#### [WHAT NEEDS TO BE DONE]
From the first line to the last, repeat the data exactly but leave out the pictures.

#### [RECORDS FOR PROCESSING]
------------------------------------------------

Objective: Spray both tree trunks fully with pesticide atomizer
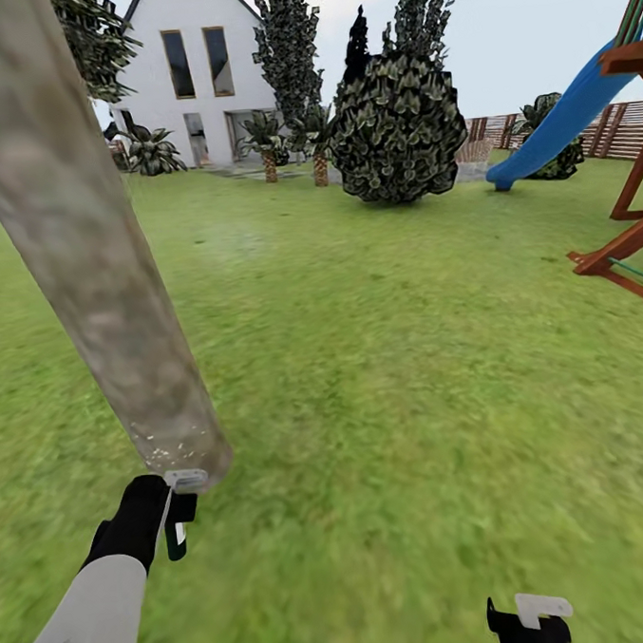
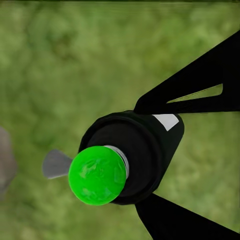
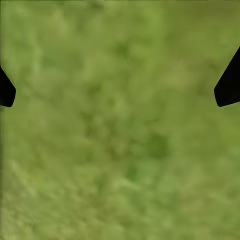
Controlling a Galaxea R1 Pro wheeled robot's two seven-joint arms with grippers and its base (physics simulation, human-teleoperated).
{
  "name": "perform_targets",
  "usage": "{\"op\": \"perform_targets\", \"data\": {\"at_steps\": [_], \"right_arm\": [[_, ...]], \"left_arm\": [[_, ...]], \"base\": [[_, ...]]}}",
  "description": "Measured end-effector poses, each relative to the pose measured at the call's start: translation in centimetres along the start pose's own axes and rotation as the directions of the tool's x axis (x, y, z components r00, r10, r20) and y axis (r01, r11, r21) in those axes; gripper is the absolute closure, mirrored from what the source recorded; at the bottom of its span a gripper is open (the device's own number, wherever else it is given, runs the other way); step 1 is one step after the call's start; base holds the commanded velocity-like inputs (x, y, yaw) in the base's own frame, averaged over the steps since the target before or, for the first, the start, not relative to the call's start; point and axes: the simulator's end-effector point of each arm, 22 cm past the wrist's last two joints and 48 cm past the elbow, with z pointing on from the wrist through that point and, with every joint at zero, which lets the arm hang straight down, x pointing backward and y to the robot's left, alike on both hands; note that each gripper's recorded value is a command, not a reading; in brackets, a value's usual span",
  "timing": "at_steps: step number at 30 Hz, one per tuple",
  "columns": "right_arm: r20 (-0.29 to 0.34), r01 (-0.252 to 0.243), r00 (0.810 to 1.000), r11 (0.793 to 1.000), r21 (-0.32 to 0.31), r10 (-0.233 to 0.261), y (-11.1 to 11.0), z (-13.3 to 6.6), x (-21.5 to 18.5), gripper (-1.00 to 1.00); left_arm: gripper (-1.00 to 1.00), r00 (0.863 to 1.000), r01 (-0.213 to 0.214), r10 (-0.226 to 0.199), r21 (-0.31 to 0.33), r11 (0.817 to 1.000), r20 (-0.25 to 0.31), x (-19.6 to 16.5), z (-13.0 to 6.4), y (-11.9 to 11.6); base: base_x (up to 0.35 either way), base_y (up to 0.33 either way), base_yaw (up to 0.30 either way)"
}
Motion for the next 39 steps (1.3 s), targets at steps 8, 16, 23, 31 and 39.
{"op": "perform_targets", "data": {"at_steps": [8,16,23,31,39], "right_arm": [[0.000,0.000,1.000,1.000,0.000,0.000,0.0,0.0,0.0,-1.00],[-0.001,0.000,1.000,1.000,-0.003,0.000,0.2,0.0,0.1,-1.00],[-0.002,0.000,1.000,1.000,-0.006,0.000,0.3,-0.1,0.1,-1.00],[-0.001,-0.001,1.000,1.000,-0.002,0.001,0.2,0.0,0.1,-1.00],[-0.001,-0.001,1.000,1.000,-0.002,0.001,0.1,0.0,0.0,-1.00]], "left_arm": [[1.00,1.000,0.001,-0.001,0.000,1.000,0.001,0.0,0.0,0.0],[1.00,1.000,0.000,0.000,0.000,1.000,0.001,0.0,0.0,0.0],[1.00,1.000,0.000,0.000,0.000,1.000,0.001,0.0,0.0,0.0],[1.00,1.000,0.004,-0.004,0.000,1.000,0.002,-0.1,0.0,0.1],[1.00,0.984,0.090,-0.097,0.052,0.995,0.152,-7.7,-4.0,0.0]], "base": [[0.146,-0.268,0.271],[0.142,-0.268,0.276],[0.139,-0.268,0.268],[0.037,-0.206,0.109],[-0.001,-0.003,0.275]]}}
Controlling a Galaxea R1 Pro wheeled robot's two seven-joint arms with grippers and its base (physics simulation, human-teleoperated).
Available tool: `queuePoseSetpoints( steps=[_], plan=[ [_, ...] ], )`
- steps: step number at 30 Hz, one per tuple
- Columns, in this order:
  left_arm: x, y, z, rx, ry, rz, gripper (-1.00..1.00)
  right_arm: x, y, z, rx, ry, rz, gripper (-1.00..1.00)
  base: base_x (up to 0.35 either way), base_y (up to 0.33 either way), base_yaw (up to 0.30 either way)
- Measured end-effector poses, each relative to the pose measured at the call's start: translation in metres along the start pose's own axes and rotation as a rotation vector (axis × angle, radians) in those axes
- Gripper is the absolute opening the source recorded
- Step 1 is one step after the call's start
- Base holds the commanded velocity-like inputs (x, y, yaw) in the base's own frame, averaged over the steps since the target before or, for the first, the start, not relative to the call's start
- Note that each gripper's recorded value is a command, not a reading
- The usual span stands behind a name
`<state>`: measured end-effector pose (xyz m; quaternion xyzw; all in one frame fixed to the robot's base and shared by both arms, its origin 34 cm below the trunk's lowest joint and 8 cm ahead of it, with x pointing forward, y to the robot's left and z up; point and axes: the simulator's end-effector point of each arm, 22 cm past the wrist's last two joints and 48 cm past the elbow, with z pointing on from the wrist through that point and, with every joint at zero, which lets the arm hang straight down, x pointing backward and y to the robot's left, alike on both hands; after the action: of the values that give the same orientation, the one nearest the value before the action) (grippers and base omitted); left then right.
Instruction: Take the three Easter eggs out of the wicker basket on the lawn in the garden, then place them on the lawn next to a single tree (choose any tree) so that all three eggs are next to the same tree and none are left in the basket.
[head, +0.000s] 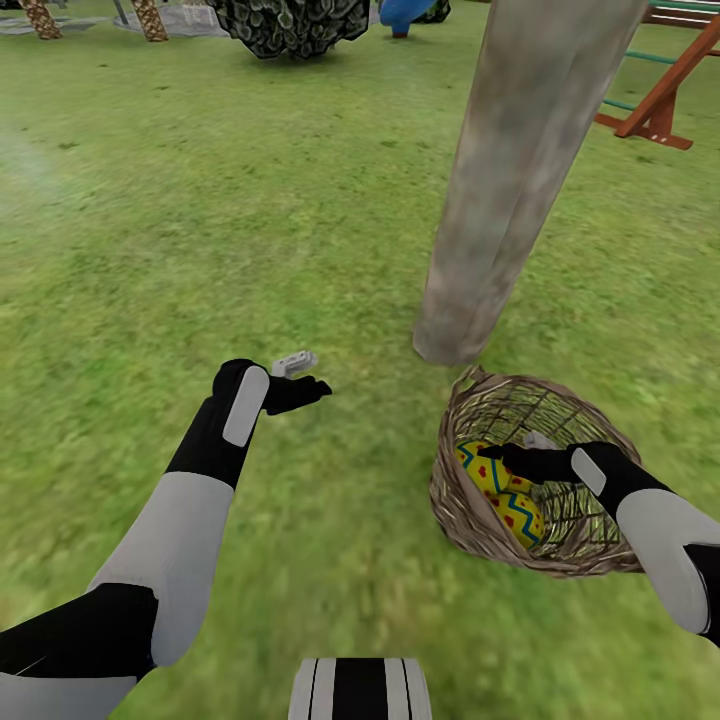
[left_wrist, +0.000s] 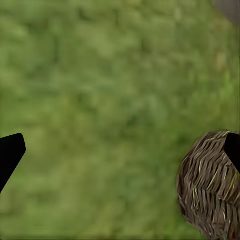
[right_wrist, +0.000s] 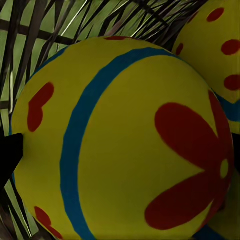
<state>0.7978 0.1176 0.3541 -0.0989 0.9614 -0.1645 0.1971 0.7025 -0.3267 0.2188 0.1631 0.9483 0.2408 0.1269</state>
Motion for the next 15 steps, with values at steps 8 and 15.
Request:
queuePoseSetpoints(
  steps=[8, 15],
  plan=[
    [0.005, 0.001, 0.001, -0.008, 0.015, -0.001, 1.00, -0.010, -0.012, -0.014, 0.016, -0.023, 0.006, -1.00, 0.000, 0.000, 0.000],
    [0.000, -0.003, -0.008, -0.005, 0.003, 0.003, 1.00, -0.017, -0.006, -0.023, 0.011, -0.038, 0.000, -1.00, 0.000, 0.000, 0.000]
  ],
)
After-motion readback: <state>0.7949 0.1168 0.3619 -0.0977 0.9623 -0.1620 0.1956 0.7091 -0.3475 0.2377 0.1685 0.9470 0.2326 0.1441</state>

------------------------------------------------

#### [TASK ANSWER]
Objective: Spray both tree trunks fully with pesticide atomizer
Controlling a Galaxea R1 Pro wheeled robot's two seven-joint arms with grippers and its base (physics simulation, human-teleoperated).
{
  "name": "perform_targets",
  "usage": "{\"op\": \"perform_targets\", \"data\": {\"at_steps\": [_], \"right_arm\": [[_, ...]], \"left_arm\": [[_, ...]], \"base\": [[_, ...]]}}",
  "description": "Measured end-effector poses, each relative to the pose measured at the call's start: translation in centimetres along the start pose's own axes and rotation as the directions of the tool's x axis (x, y, z components r00, r10, r20) and y axis (r01, r11, r21) in those axes; gripper is the absolute closure, mirrored from what the source recorded; at the bottom of its span a gripper is open (the device's own number, wherever else it is given, runs the other way); step 1 is one step after the call's start; base holds the commanded velocity-like inputs (x, y, yaw) in the base's own frame, averaged over the steps since the target before or, for the first, the start, not relative to the call's start; point and axes: the simulator's end-effector point of each arm, 22 cm past the wrist's last two joints and 48 cm past the elbow, with z pointing on from the wrist through that point and, with every joint at zero, which lets the arm hang straight down, x pointing backward and y to the robot's left, alike on both hands; note that each gripper's recorded value is a command, not a reading; in brackets, a value's usual span",
  "timing": "at_steps: step number at 30 Hz, one per tuple",
  "columns": "right_arm: r20 (-0.29 to 0.34), r01 (-0.252 to 0.243), r00 (0.810 to 1.000), r11 (0.793 to 1.000), r21 (-0.32 to 0.31), r10 (-0.233 to 0.261), y (-11.1 to 11.0), z (-13.3 to 6.6), x (-21.5 to 18.5), gripper (-1.00 to 1.00); left_arm: gripper (-1.00 to 1.00), r00 (0.863 to 1.000), r01 (-0.213 to 0.214), r10 (-0.226 to 0.199), r21 (-0.31 to 0.33), r11 (0.817 to 1.000), r20 (-0.25 to 0.31), x (-19.6 to 16.5), z (-13.0 to 6.4), y (-11.9 to 11.6); base: base_x (up to 0.35 either way), base_y (up to 0.33 either way), base_yaw (up to 0.30 either way)"
}
Motion for the next 39 steps (1.3 s), targets at steps 8, 16, 23, 31 and 39.
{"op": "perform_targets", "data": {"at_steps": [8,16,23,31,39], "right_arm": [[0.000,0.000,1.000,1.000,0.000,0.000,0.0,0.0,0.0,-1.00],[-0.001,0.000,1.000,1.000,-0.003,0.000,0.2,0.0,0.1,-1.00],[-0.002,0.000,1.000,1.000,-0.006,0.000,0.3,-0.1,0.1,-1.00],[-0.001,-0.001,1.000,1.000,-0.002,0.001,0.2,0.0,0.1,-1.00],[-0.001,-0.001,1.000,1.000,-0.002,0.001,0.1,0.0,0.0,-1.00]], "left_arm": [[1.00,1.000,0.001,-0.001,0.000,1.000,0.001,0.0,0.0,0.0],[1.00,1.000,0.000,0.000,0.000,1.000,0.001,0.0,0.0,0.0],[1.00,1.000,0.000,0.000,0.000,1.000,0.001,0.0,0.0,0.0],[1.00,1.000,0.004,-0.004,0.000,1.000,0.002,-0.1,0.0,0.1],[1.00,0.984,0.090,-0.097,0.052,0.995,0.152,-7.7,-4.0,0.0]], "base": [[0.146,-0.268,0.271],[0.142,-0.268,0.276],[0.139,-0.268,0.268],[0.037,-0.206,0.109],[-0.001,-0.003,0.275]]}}
Controlling a Galaxea R1 Pro wheeled robot's two seven-joint arms with grippers and its base (physics simulation, human-teleoperated).
Available tool: `queuePoseSetpoints( steps=[_], plan=[ [_, ...] ], )`
- steps: step number at 30 Hz, one per tuple
- Columns, in this order:
  left_arm: x, y, z, rx, ry, rz, gripper (-1.00..1.00)
  right_arm: x, y, z, rx, ry, rz, gripper (-1.00..1.00)
  base: base_x (up to 0.35 either way), base_y (up to 0.33 either way), base_yaw (up to 0.30 either way)
- Measured end-effector poses, each relative to the pose measured at the call's start: translation in metres along the start pose's own axes and rotation as a rotation vector (axis × angle, radians) in those axes
- Gripper is the absolute opening the source recorded
- Step 1 is one step after the call's start
- Base holds the commanded velocity-like inputs (x, y, yaw) in the base's own frame, averaged over the steps since the target before or, for the first, the start, not relative to the call's start
- Note that each gripper's recorded value is a command, not a reading
- The usual span stands behind a name
`<state>`: measured end-effector pose (xyz m; quaternion xyzw; all in one frame fixed to the robot's base and shared by both arms, its origin 34 cm below the trunk's lowest joint and 8 cm ahead of it, with x pointing forward, y to the robot's left and z up; point and axes: the simulator's end-effector point of each arm, 22 cm past the wrist's last two joints and 48 cm past the elbow, with z pointing on from the wrist through that point and, with every joint at zero, which lets the arm hang straight down, x pointing backward and y to the robot's left, alike on both hands; after the action: of the values that give the same orientation, the one nearest the value before the action) (grippers and base omitted); left then right.
Instruction: Take the three Easter eggs out of the wicker basket on the lawn in the garden, then place them on the lawn next to a single tree (choose any tree) so that all three eggs are next to the same tree and none are left in the basket.
[head, +0.000s] 
[left_wrist, +0.000s] 
[right_wrist, +0.000s] 
<state>0.7978 0.1176 0.3541 -0.0989 0.9614 -0.1645 0.1971 0.7025 -0.3267 0.2188 0.1631 0.9483 0.2408 0.1269</state>
Motion for the next 15 steps, with values at steps 8 and 15.
Request:
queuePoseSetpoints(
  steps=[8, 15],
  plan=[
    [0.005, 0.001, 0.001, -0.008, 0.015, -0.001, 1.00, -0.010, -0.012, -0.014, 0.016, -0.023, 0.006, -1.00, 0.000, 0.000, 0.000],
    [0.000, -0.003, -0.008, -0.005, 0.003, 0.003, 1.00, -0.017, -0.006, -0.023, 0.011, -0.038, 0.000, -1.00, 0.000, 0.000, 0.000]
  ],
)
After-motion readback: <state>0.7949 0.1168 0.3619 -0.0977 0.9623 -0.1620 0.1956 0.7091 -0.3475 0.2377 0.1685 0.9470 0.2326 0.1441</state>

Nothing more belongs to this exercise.